Become a MacRumors Supporter for $50/year with no ads, ability to filter front page stories, and private forums.
Well, I was at JNUC last year when mr Previn first showed Macs@IBM and already then, I was sceptical about the savings.
I manage macs at a university using Casper, and we have about 1000 macs in the JAMF Pro system, and about 5000 PCs in some sort of SCCM.
The math is pretty clear: it's 2-3 times more expensive to give a mac to a user than a PC.
Firstly, the Mac is at least twice as expensive than a PC, and that is even though we have very nice deals on macs.
Secondly, a mac does not last as long as a PC. The macs can not take any spill, they get so dented and crooked when dropped that they have to be scrapped, since parts are too expensive compared to PCs.

Also, we have noticed that people tend to choose Macs for the looks, rather than use cases and that makes them less productive since they keep trying to learn the OS and tinker with settings rather than get down to work.

I remember raising an eyebrow at JNUC last year as IBM said that they had lowered their number of support calls since mac users tended to give each other help so no support calls where needed. I failed to see how letting highly paid engineers do computer support rather support tech would lower total costs. I still believe that those savings are BS. Letting uses install gigabytes of software, fiddle with settings are finding out how to get stuff to work might be cool for some users, but the savings are certainly not there. IT have probably lowered their costs a lot, but for the company as a whole, I think it's at loss.
 
IBM seems to understand and appreciate the Mac like Apple used to do in the past.

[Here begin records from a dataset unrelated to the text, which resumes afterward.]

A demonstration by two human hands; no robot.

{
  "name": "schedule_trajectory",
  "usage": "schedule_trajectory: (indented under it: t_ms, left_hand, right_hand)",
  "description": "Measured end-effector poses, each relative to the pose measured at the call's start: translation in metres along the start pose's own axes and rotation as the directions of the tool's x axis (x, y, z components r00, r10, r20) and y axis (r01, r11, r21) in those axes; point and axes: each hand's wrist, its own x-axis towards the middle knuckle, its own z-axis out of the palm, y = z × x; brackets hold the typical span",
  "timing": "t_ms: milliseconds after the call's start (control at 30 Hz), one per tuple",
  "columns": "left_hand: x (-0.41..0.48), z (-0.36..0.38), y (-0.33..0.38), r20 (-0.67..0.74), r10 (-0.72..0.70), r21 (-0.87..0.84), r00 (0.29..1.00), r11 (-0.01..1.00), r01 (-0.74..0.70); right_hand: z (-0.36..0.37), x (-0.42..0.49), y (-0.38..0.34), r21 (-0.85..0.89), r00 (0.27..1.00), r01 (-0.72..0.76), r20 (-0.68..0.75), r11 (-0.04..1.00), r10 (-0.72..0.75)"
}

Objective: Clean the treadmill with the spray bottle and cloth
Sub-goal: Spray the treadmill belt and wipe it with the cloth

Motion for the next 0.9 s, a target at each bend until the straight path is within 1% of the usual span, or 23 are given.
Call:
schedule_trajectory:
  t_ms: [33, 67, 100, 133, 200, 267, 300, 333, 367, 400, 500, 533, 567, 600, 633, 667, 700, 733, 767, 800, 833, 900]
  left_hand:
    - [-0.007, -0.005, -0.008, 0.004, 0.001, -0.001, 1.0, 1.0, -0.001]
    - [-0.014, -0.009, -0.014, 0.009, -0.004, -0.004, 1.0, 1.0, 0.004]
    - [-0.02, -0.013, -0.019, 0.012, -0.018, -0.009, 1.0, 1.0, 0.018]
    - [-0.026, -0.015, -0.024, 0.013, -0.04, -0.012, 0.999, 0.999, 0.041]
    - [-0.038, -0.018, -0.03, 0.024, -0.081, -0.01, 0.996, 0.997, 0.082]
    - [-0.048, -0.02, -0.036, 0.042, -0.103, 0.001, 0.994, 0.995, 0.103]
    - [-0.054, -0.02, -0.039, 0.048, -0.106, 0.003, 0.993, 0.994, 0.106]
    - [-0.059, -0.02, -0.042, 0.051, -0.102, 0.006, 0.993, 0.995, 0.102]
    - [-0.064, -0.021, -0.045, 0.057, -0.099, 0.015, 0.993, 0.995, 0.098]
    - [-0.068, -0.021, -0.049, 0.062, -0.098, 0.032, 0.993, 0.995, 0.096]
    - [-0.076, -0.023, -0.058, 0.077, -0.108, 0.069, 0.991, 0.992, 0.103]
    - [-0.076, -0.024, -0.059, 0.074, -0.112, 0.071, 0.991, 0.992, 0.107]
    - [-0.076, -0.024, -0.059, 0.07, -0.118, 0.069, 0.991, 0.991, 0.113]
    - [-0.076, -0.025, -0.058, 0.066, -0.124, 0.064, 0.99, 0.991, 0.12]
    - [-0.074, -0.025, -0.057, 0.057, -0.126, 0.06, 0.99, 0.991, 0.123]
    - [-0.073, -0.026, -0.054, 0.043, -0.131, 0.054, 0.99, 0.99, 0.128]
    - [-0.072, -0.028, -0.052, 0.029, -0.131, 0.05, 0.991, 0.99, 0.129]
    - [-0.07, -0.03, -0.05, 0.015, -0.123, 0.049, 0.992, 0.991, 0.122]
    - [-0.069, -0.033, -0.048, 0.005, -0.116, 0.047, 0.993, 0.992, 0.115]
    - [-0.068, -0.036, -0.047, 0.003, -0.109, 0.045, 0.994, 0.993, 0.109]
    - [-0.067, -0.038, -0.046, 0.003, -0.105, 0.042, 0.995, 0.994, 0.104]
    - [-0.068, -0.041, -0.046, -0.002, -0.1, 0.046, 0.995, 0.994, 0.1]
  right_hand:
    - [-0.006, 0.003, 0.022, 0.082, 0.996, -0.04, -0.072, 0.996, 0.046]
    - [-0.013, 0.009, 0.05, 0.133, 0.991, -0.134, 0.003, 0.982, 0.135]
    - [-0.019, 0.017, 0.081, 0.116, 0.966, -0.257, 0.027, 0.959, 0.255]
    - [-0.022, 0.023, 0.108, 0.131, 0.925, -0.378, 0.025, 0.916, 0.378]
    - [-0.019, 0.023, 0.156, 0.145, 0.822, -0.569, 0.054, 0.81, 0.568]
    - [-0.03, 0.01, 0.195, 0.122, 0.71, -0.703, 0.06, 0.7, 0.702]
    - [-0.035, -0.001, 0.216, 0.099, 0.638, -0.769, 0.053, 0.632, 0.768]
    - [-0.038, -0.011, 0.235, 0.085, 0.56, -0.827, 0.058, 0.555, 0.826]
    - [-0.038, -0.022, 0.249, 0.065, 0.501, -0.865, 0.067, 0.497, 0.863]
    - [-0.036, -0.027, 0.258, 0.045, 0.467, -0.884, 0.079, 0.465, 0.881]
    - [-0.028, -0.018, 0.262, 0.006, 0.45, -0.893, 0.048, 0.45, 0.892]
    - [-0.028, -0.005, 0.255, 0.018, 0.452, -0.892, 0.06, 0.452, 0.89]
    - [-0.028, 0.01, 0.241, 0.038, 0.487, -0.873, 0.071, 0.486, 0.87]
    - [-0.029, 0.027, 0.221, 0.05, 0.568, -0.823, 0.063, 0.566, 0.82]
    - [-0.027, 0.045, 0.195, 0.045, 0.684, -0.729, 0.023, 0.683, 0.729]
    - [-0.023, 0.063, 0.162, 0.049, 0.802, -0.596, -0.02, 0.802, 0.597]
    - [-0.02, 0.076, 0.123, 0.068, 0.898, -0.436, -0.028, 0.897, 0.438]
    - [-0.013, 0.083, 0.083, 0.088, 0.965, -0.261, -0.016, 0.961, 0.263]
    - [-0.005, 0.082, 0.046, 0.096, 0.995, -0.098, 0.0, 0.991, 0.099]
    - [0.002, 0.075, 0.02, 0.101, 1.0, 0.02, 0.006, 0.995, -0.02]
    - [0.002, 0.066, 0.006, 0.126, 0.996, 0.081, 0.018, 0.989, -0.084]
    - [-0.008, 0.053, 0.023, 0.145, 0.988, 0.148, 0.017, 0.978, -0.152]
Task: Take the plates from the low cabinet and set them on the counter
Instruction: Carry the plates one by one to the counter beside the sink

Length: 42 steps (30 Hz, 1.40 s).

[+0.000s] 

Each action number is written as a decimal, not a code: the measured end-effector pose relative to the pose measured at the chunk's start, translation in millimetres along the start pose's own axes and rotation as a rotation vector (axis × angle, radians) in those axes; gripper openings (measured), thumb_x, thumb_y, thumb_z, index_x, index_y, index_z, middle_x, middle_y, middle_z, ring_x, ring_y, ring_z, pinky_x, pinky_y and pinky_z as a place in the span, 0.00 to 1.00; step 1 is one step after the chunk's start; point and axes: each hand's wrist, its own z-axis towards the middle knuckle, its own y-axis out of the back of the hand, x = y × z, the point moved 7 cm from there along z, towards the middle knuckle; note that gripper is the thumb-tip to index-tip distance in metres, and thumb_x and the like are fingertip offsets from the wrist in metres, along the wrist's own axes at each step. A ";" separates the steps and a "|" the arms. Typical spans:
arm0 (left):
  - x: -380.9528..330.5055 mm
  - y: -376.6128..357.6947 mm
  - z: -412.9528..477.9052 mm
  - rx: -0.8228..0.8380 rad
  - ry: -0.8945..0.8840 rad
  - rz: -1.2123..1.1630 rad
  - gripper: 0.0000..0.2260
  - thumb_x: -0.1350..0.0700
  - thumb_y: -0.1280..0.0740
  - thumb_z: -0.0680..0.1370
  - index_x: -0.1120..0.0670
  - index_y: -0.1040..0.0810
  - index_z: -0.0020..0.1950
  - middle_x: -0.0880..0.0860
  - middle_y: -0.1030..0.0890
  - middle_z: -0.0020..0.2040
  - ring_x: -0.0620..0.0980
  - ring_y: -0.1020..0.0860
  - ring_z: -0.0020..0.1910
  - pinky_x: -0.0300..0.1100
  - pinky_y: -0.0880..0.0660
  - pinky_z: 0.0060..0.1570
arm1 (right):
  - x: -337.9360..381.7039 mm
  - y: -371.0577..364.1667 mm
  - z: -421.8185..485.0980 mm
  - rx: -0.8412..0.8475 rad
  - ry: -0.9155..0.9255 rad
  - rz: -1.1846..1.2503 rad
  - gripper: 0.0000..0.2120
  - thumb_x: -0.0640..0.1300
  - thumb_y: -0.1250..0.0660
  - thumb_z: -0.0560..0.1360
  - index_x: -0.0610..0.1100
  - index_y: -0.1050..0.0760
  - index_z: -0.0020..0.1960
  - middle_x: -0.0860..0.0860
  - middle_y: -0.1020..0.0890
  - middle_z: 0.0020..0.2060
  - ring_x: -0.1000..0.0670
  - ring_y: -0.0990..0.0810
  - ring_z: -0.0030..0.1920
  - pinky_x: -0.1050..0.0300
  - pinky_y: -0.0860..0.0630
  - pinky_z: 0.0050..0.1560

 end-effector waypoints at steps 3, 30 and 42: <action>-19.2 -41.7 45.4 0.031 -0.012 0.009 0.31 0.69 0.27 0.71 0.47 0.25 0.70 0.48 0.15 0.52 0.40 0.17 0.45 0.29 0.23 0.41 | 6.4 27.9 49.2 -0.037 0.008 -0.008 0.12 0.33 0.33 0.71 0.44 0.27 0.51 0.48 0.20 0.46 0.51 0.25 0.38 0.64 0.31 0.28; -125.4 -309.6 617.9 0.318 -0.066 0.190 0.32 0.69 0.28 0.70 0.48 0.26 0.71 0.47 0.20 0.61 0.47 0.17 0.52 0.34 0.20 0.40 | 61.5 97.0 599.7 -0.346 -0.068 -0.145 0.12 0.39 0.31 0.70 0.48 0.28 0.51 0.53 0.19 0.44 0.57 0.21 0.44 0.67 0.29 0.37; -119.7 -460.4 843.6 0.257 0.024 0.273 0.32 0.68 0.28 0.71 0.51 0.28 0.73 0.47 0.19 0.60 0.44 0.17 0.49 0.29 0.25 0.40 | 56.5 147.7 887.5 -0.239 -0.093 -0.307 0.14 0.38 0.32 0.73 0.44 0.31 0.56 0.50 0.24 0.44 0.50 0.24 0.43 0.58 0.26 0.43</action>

I understand that iOS could help to sustain the Mac viability, but the fact is that Apple isn't taking advantage of iOS for helping the Mac survive, but for building a wealthy future where people no longer use flexible computers, but dumb gadgets.

So, I wish Apple sold the Mac division to IBM. Mac OS is a great UNIX operating system, and I'm sure IBM would take care of its future far better than Apple. I have an iPhone and two iPads, but they're not important for me, I could work without them. I just want that Mac OS has a guaranteed future on properly powerful boxes (no thin please), because I prefer it over Windows, the rest of BSD forks, and Linux. So, it's sad to see Apple is the worst fitted for doing this today.
 
  • Like
Reactions: jonen560ti
Firstly, the Mac is at least twice as expensive than a PC, and that is even though we have very nice deals on macs.
Secondly, a mac does not last as long as a PC. The macs can not take any spill, they get so dented and crooked when dropped that they have to be scrapped, since parts are too expensive compared to PCs.
Which PC's are you buying that they're THAT cheap? Again...I find that the Mac's have a longer lifespan than PC's (but that's been the history of the Windows OS becoming more bloated...a trend we've seen Microsoft reverse of late, so that could be changing).
The "spill" comment - never had a problem with people dropping PC's or laptops in the companies that I've worked - very rare (maybe the management team should be implementing some policies to have your users treating their equipment with respect).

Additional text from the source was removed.